» **PROBLEM DESCRIPTION**
The full listing, minus its pictures, should be printed again exactly as it stands.

» **DATA UNDER STUDY**
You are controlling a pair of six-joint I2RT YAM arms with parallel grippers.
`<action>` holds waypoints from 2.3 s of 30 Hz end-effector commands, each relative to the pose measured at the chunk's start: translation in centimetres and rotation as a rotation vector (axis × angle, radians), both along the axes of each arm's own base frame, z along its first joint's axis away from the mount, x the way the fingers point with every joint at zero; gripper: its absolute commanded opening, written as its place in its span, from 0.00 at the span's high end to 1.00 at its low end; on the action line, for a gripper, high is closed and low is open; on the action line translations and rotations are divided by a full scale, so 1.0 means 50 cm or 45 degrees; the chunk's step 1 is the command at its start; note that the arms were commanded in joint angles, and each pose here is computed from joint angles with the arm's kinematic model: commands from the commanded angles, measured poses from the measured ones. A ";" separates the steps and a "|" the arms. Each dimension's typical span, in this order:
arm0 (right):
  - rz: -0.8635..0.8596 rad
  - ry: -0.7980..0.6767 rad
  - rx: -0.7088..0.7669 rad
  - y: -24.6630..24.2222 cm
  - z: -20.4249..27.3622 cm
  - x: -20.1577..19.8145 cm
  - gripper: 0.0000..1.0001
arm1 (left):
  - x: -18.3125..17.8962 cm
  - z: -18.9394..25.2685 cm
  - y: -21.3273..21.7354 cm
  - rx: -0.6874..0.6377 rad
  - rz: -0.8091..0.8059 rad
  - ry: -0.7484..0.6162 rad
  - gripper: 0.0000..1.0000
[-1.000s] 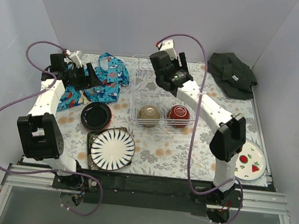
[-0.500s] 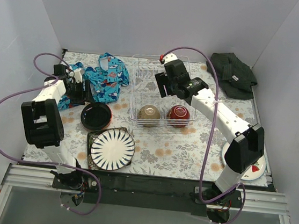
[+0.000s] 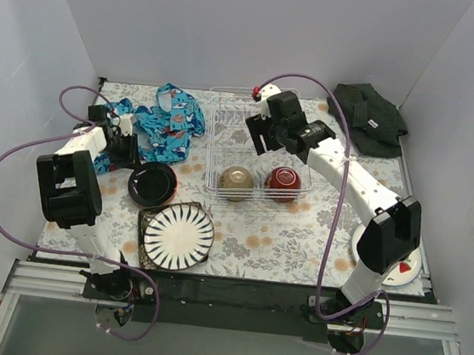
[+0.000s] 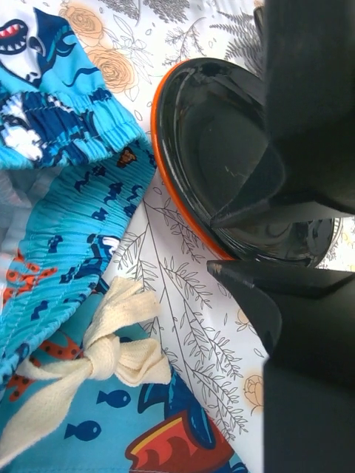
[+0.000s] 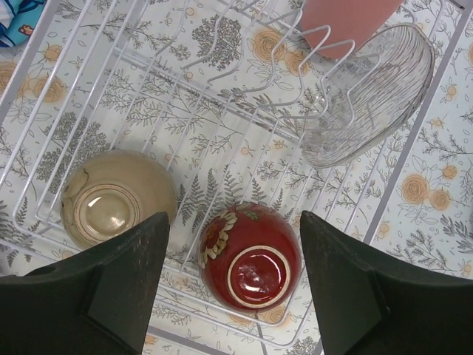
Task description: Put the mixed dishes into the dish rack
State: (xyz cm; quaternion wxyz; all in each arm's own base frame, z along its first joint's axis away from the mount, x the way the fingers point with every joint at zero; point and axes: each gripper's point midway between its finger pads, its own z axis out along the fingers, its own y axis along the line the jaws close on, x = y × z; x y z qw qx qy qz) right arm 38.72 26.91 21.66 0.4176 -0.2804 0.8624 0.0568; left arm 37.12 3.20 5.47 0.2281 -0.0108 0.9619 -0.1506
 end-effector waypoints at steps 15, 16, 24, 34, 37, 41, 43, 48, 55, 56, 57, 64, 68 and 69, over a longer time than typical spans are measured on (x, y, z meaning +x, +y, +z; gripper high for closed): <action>0.343 0.098 0.288 0.168 0.028 0.036 0.35 | -0.017 0.095 -0.022 0.023 -0.206 -0.199 1.00; 0.366 0.111 0.305 0.177 0.026 0.034 0.36 | -0.018 0.100 -0.024 0.021 -0.210 -0.206 1.00; 0.648 0.191 0.427 0.259 0.013 0.011 0.37 | -0.035 0.192 -0.057 -0.023 -0.310 -0.366 1.00; 1.178 0.379 0.772 0.394 0.022 -0.076 0.36 | -0.055 0.287 -0.092 -0.057 -0.447 -0.528 1.00; 1.216 0.326 0.767 0.420 0.023 -0.071 0.36 | -0.057 0.331 -0.104 -0.085 -0.471 -0.568 1.00; 1.209 0.312 0.804 0.442 0.025 -0.058 0.36 | -0.066 0.383 -0.122 -0.138 -0.498 -0.613 1.00; 1.212 0.295 0.809 0.449 0.023 -0.051 0.36 | -0.074 0.397 -0.130 -0.159 -0.508 -0.612 1.00; 1.201 0.328 0.855 0.463 0.012 -0.047 0.36 | -0.088 0.418 -0.138 -0.172 -0.519 -0.618 1.00; 1.180 0.376 0.935 0.490 -0.002 -0.040 0.36 | -0.093 0.442 -0.142 -0.169 -0.526 -0.645 1.00; 1.189 0.374 0.946 0.493 -0.002 -0.040 0.36 | -0.091 0.444 -0.143 -0.175 -0.523 -0.645 1.00; 1.198 0.385 0.952 0.495 -0.007 -0.042 0.38 | -0.090 0.444 -0.143 -0.174 -0.517 -0.644 1.00; 1.304 0.483 1.015 0.482 0.007 -0.083 0.70 | -0.079 0.439 -0.142 -0.200 -0.476 -0.650 1.00; 1.334 0.513 1.032 0.473 0.018 -0.098 0.56 | -0.075 0.432 -0.142 -0.210 -0.453 -0.638 1.00; 1.345 0.519 1.038 0.471 0.019 -0.100 0.54 | -0.074 0.433 -0.143 -0.215 -0.448 -0.641 1.00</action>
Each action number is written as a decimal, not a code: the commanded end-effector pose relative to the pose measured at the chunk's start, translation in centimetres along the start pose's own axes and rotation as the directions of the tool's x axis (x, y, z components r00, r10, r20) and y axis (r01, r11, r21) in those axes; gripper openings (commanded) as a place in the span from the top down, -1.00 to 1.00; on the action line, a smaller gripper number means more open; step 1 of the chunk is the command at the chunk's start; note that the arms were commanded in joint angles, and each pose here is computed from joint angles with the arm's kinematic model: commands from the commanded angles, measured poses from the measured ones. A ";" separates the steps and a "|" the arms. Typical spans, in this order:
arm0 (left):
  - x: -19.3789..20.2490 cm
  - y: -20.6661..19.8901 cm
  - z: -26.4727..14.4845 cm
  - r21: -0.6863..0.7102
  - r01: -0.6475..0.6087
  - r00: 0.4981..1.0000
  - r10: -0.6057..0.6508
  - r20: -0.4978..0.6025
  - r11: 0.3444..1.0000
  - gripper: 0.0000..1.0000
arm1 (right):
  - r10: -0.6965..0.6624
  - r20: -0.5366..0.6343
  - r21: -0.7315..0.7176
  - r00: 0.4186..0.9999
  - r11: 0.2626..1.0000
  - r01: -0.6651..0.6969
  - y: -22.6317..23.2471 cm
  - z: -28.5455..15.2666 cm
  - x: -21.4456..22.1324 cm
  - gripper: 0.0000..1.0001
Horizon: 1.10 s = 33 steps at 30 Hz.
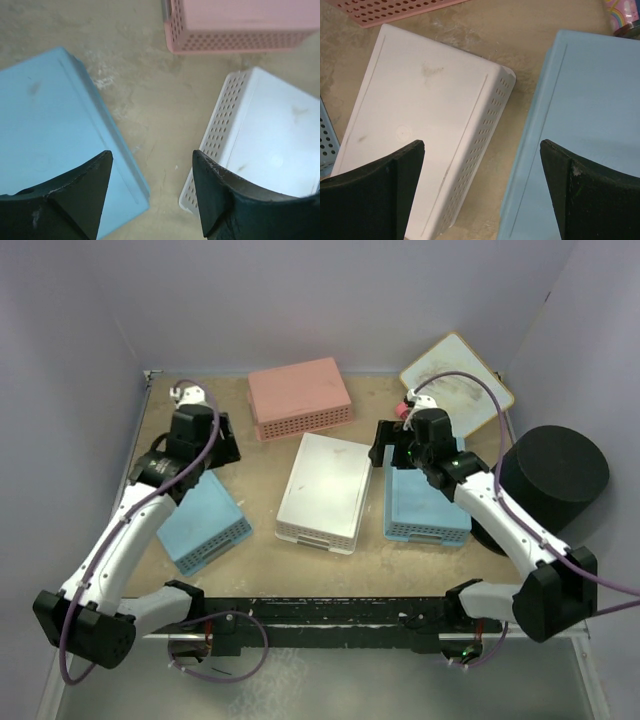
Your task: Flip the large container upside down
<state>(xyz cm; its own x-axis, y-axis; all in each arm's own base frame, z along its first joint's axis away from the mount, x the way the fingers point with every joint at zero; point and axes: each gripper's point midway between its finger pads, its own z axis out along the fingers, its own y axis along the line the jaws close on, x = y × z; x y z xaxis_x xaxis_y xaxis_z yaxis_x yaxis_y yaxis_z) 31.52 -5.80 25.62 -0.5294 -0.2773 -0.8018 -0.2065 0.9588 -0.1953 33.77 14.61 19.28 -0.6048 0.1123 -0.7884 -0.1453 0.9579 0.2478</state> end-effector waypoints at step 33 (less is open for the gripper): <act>-3.3 6.3 -1.5 -0.332 0.176 0.945 -0.065 0.319 0.927 -0.31 | 0.231 0.054 0.192 0.971 0.952 -0.237 -2.1 0.4 -1.4 -1.00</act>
<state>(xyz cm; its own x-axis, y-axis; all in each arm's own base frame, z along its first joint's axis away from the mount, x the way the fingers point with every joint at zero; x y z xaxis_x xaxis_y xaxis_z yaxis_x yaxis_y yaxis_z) 30.52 0.51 25.91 -0.2775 -0.3234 -0.9047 -0.5554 0.8224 -0.1236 34.67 13.07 17.48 -0.6701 0.2736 -0.6900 0.1237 0.9577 0.2597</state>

» **ANSWER**
You are controlling a pair of six-joint I2RT YAM arms with parallel grippers.
`<action>` holds waypoints from 2.3 s of 30 Hz end-effector commands, each relative to the pose measured at the chunk's start: translation in centimetres and rotation as a rotation vector (axis × angle, radians), both along the axes of each arm's own base frame, z along its first joint's axis away from the mount, x the way the fingers point with every joint at zero; gripper: its absolute commanded opening, written as its place in its span, from 0.00 at the span's high end to 1.00 at its low end; on the action line, for a gripper, high is closed and low is open; on the action line translations and rotations are divided by a full scale, so 1.0 means 50 cm or 45 degrees; the chunk's step 1 is the command at its start; note that the arms were commanded in joint angles, and each pose here is computed from joint angles with the arm's kinematic model: commands from the commanded angles, measured poses from the measured ones. A ";" separates the steps and a "|" the arms. Each dimension's typical span, in this order:
arm0 (right):
  - rz: -0.8635..0.8596 rad
  - ry: -0.7980..0.6767 rad
  - rx: -0.7088..0.7669 rad
  - y: -24.6630..24.2222 cm
  - z: -20.4249..27.3622 cm
  - x: -20.1577..19.8145 cm
  - gripper: 0.0000..1.0001
arm1 (left):
  - x: -18.3125..17.8962 cm
  - z: -18.9394..25.2685 cm
  - y: -21.3273..21.7354 cm
  - rx: -0.6874..0.6377 rad
  - rz: -0.8091..0.8059 rad
  - ry: -0.7484..0.6162 rad
  - gripper: 0.0000..1.0000
[-1.000s] 
[-0.500s] 
[+0.000s] 
[+0.000s] 
[+0.000s] 
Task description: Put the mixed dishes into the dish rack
State: (xyz cm; quaternion wxyz; all in each arm's own base frame, z along its first joint's axis away from the mount, x the way the fingers point with every joint at zero; point and axes: each gripper's point midway between its finger pads, its own z axis out along the fingers, its own y axis along the line the jaws close on, x = y × z; x y z qw qx qy qz) right arm 38.72 26.91 21.66 0.4176 -0.2804 0.8624 0.0568; left arm 37.12 3.20 5.47 0.2281 -0.0108 0.9619 -0.1506
 end-effector waypoints at steps 15, 16, 24, 34, 37, 41, 43, 48, 55, 56, 57, 64, 68 and 69, over a longer time than typical spans are measured on (x, y, z meaning +x, +y, +z; gripper high for closed): <action>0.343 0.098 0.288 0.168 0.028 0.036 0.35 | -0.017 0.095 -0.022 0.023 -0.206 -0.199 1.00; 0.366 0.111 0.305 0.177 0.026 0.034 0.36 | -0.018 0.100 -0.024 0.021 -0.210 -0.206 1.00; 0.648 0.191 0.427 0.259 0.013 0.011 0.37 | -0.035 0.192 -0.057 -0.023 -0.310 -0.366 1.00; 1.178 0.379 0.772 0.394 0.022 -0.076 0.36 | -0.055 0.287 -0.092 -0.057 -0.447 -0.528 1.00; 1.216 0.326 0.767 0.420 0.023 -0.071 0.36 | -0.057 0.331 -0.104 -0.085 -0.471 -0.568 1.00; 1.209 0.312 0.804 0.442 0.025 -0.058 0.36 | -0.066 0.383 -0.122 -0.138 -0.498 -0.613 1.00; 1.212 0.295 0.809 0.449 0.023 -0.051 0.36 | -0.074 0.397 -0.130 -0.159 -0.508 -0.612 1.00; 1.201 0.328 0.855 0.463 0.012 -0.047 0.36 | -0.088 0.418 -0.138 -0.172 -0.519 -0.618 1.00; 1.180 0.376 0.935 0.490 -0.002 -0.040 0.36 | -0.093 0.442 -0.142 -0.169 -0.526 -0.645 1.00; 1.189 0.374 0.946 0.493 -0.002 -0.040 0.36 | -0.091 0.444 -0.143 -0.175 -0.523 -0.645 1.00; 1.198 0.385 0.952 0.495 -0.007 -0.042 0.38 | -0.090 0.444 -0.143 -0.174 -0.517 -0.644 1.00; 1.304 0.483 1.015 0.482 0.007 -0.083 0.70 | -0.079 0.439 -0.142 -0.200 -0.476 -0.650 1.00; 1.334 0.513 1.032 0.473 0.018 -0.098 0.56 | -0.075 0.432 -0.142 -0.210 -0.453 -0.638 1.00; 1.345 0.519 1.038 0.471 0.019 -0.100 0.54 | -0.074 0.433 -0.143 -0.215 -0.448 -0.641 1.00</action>
Each action number is written as a decimal, not a code: the commanded end-effector pose relative to the pose measured at the chunk's start, translation in centimetres along the start pose's own axes and rotation as the directions of the tool's x axis (x, y, z components r00, r10, r20) and y axis (r01, r11, r21) in those axes; gripper openings (commanded) as a place in the span from the top down, -1.00 to 1.00; on the action line, a smaller gripper number means more open; step 1 of the chunk is the command at the chunk's start; note that the arms were commanded in joint angles, and each pose here is computed from joint angles with the arm's kinematic model: commands from the commanded angles, measured poses from the measured ones. A ";" separates the steps and a "|" the arms. Typical spans, in this order:
arm0 (left):
  - x: -19.3789..20.2490 cm
  - y: -20.6661..19.8901 cm
  - z: -26.4727..14.4845 cm
  - r21: -0.6863..0.7102
  - r01: -0.6475..0.6087
  - r00: 0.4981..1.0000
  - r10: -0.6057..0.6508
  - r20: -0.4978..0.6025
  - r11: 0.3444..1.0000
  - gripper: 0.0000..1.0000
arm1 (right):
  - r10: -0.6965..0.6624
  - r20: -0.5366..0.6343
  - r21: -0.7315..0.7176
  - r00: 0.4186..0.9999
  - r11: 0.2626..1.0000
  - r01: -0.6651..0.6969
  - y: -22.6317..23.2471 cm
  - z: -28.5455..15.2666 cm
  - x: -21.4456..22.1324 cm
  - gripper: 0.0000..1.0001
Horizon: 1.10 s = 33 steps at 30 Hz.
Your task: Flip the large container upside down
<state>(xyz cm; its own x-axis, y-axis; all in each arm's own base frame, z along its first joint's axis away from the mount, x the way the fingers point with every joint at zero; point and axes: each gripper's point midway between its finger pads, its own z axis out along the fingers, its own y axis along the line the jaws close on, x = y × z; x y z xaxis_x xaxis_y xaxis_z yaxis_x yaxis_y yaxis_z) 31.52 -5.80 25.62 -0.5294 -0.2773 -0.8018 -0.2065 0.9588 -0.1953 33.77 14.61 19.28 -0.6048 0.1123 -0.7884 -0.1453 0.9579 0.2478</state> end-effector waypoints at step 33 (less is open for the gripper): <act>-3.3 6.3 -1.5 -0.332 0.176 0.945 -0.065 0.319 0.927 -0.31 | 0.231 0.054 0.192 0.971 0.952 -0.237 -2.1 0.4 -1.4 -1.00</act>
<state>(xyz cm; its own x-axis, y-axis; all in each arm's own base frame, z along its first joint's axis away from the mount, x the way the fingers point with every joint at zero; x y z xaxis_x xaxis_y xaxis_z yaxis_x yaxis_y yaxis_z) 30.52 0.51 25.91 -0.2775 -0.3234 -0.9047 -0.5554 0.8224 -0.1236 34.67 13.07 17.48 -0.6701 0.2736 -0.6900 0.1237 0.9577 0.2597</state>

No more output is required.